This issue tracker has been migrated to GitHub ,
and is currently read-only.
For more information,
see the GitHub FAQs in the Python's Developer Guide.
Created on 2012年03月16日 05:52 by patena, last changed 2022年04月11日 14:57 by admin. This issue is now closed.
| Files | ||||
|---|---|---|---|---|
| File name | Uploaded | Description | Edit | |
| issue14332.patch | albamagallanes, 2014年03月17日 03:34 | patch for the bug | review | |
| issue14332_2.patch | albamagallanes, 2014年03月18日 05:55 | Patch for 14332 bug with no references | review | |
| 14332.patch | akuchling, 2014年03月18日 23:20 | |||
| Messages (14) | |||
|---|---|---|---|
| msg155992 - (view) | Author: Weronika Patena (patena) | Date: 2012年03月16日 05:52 | |
According to difflib.ndiff help, the optional linejunk argument is "A function that should accept a single string argument, and return true iff the string is junk." Presumably the point is to ignore the junk lines in the comparison. But the function doesn't appear to actually do this - in fact I haven't been able to make the linejunk argument change the output in any way.
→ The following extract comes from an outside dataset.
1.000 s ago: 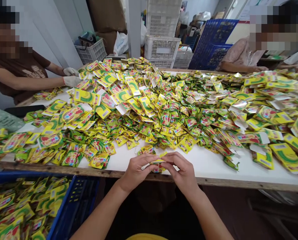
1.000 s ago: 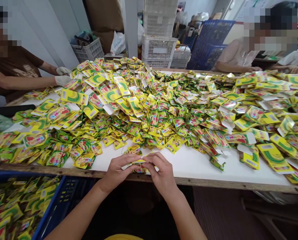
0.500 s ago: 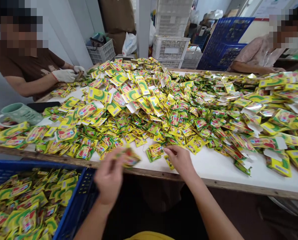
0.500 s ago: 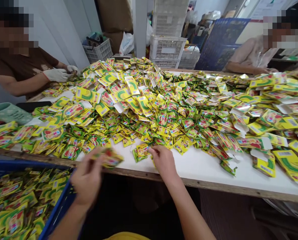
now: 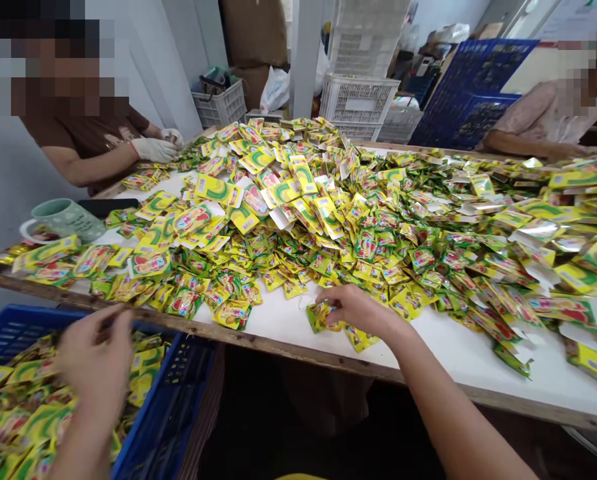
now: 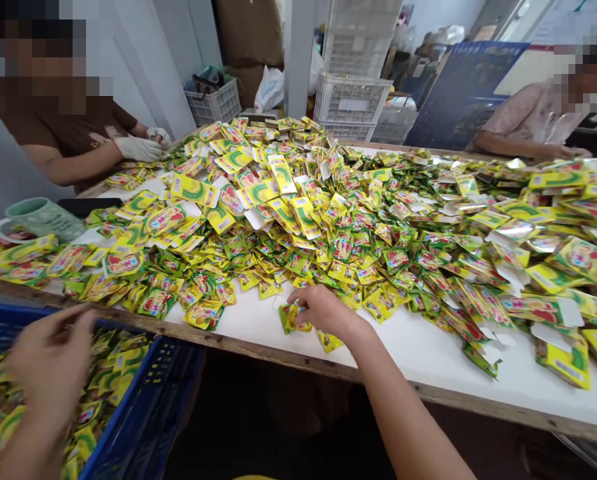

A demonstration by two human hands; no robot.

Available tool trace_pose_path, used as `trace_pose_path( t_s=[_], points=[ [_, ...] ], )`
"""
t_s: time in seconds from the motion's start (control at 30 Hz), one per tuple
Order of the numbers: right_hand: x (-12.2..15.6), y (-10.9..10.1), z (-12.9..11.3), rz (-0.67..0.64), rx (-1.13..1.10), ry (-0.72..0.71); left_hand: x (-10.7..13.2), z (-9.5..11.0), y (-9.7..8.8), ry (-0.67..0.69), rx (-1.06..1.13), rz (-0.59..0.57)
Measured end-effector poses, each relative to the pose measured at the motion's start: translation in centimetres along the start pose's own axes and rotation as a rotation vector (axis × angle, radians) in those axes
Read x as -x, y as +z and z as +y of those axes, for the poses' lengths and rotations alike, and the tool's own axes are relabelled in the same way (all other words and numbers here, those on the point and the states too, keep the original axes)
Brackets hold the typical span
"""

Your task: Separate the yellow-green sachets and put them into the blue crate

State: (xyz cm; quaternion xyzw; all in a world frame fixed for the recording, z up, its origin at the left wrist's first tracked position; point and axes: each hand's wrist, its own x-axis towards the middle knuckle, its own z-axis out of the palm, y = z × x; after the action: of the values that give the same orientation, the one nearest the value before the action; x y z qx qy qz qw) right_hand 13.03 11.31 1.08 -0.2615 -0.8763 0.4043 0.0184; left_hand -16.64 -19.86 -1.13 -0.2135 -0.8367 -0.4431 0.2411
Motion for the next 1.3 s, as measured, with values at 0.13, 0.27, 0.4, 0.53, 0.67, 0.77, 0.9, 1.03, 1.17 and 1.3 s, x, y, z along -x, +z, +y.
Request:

Expected difflib.ndiff behavior with no linejunk argument given:
>>> test_lines_1 = ['# something\n', 'real data\n']
>>> test_lines_2 = ['# something else\n', 'real data\n']
>>> print ''.join(difflib.ndiff(test_lines_1,test_lines_2))
- # something
+ # something else
? +++++
real data
Now I'm providing a linejunk function to ignore all lines starting with '#', but the output is still the same:
>>> print ''.join(difflib.ndiff(test_lines_1, test_lines_2,
linejunk=lambda line: line.startswith('#')))
- # something
+ # something else
? +++++
real data
In fact if I make linejunk always return True (or False), nothing changes either:
>>> print ''.join(difflib.ndiff(test_lines_1, test_lines_2,
linejunk=lambda line: True))
- # something
+ # something else
? +++++
real data
It certainly looks like an error, although it's possible that I'm just misunderstanding how this should work.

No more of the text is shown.